Cystectomy (bladder removal)

Specialty of Urology

What is a cystectomy?

Cystectomy is the surgical removal of all or part of the bladder. Cystectomies can be divided into two types, depending on the reason for the excision and the amount of tissue removed:

  • Radical cystectomy – the whole bladder is removed along with the some of the surrounding tissue and lymph nodes. In men, this can include the prostate and seminal vesicles, while in women, it could include a portion of the reproductive system.
  • Partial cystectomy – only part of the bladder is removed. If cancer is present in the muscular layer of the bladder wall, but is not very large and only in one place, the tumour can sometimes be removed by only removing that part of the bladder wall, without removing the entire bladder. The hole in the bladder wall is then closed. The advantage of this surgery is that the person keeps the bladder intact and does not require reconstructive surgery. However, it is possible that the bladder will not be able store as much urine and that the person has to go to the bathroom more frequently. In addition, bladder cancer can arise in another part of the bladder wall.

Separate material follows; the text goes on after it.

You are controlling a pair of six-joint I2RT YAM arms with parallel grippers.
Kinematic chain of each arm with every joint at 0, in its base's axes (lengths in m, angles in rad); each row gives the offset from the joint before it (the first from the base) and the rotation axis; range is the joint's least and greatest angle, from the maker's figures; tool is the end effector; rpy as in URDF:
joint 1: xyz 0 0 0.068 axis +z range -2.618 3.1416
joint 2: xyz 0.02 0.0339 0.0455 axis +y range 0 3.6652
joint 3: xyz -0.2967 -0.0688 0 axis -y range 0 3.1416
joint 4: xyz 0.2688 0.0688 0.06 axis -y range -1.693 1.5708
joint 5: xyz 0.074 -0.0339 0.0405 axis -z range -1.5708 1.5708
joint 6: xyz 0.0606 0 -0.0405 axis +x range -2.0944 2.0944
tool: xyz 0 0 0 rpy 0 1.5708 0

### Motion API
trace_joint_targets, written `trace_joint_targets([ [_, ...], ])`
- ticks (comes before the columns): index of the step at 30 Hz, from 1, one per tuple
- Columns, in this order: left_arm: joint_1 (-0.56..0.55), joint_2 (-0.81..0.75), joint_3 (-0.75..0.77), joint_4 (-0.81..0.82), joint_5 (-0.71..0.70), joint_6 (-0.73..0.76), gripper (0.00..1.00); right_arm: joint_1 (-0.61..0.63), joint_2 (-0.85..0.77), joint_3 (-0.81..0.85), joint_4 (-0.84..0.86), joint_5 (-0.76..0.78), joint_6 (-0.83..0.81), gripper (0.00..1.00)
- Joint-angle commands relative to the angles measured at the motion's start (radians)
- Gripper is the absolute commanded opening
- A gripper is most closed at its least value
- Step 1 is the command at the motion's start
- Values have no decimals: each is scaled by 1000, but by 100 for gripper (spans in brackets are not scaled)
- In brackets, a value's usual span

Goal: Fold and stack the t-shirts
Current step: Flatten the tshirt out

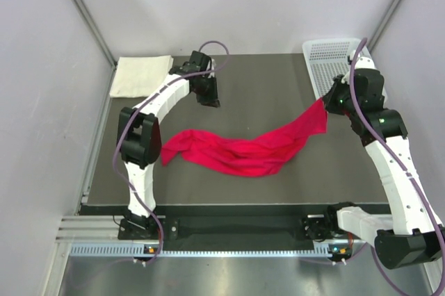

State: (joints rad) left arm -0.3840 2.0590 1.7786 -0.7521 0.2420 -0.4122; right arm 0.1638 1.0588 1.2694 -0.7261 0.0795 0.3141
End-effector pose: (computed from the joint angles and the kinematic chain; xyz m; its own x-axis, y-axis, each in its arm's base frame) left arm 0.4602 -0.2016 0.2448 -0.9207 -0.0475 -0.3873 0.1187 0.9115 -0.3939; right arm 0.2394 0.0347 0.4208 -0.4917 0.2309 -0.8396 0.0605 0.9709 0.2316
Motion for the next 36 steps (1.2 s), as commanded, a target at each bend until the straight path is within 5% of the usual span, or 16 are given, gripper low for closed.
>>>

For any type of radical cystectomy, general anaesthesia will be used so that the patient will be totally asleep.

Why is it done?

Cystectomy is performed, in most cases, to remove bladder cancer, although it may occasionally be used to treat other serious bladder conditions.

What does a cystectomy consist of?

A cystectomy can be carried out as an open procedure or using minimally invasive techniques. First, the bladder or section of bladder is removed. In radical cystectomies, the urinary tract must then be reconstructed to allow the patient to continue passing urine out of their bodies. There are two options:

  • Bladder reconstruction (neobladder) – a segment of the patient’s intestine is taken and used to create a storage pouch for urine that will function as a new bladder. The surgeon attaches it to the ureters at the top, connecting it to the kidneys, and the urethra at the bottom to allow the urine to pass out of the body. This is only an option if these tubes do not need to be removed as well.
  • Ileal conduit – if the urethra has been removed, the surgeon uses intestinal tissue to create a tube that attaches directly to the ureters and leads to a stoma (a hole made in the patient’s side), where urine can pass into a bag. This must be emptied regularly.

Preparation for cystectomy

The patient is admitted to hospital the day before or the morning of the operation. The doctors and nurses will advise on what to eat and drink, with nothing to be drunk in the two hours prior to the surgery.

Care after the intervention

The patient will usually remain in the hospital for between five and ten days after the operation, in which time they will be monitored and given medication for the pain and to prevent blood clots. To the latter end, it is important to stay active, with nurses or a physiotherapist helping the patient to walk around during the day. After the operation, the patient may eat and drink, as this is crucial to aid the healing process (although they should follow their doctor’s advice on what to eat).

If the patient has a neobladder, they will have to undergo bladder training, as their new “bladder” has to learn to control the flow of urine. The patient will have to return to the hospital after discharge to continue this training.

If the patient has a stoma, they will be instructed on how to manage and clean it.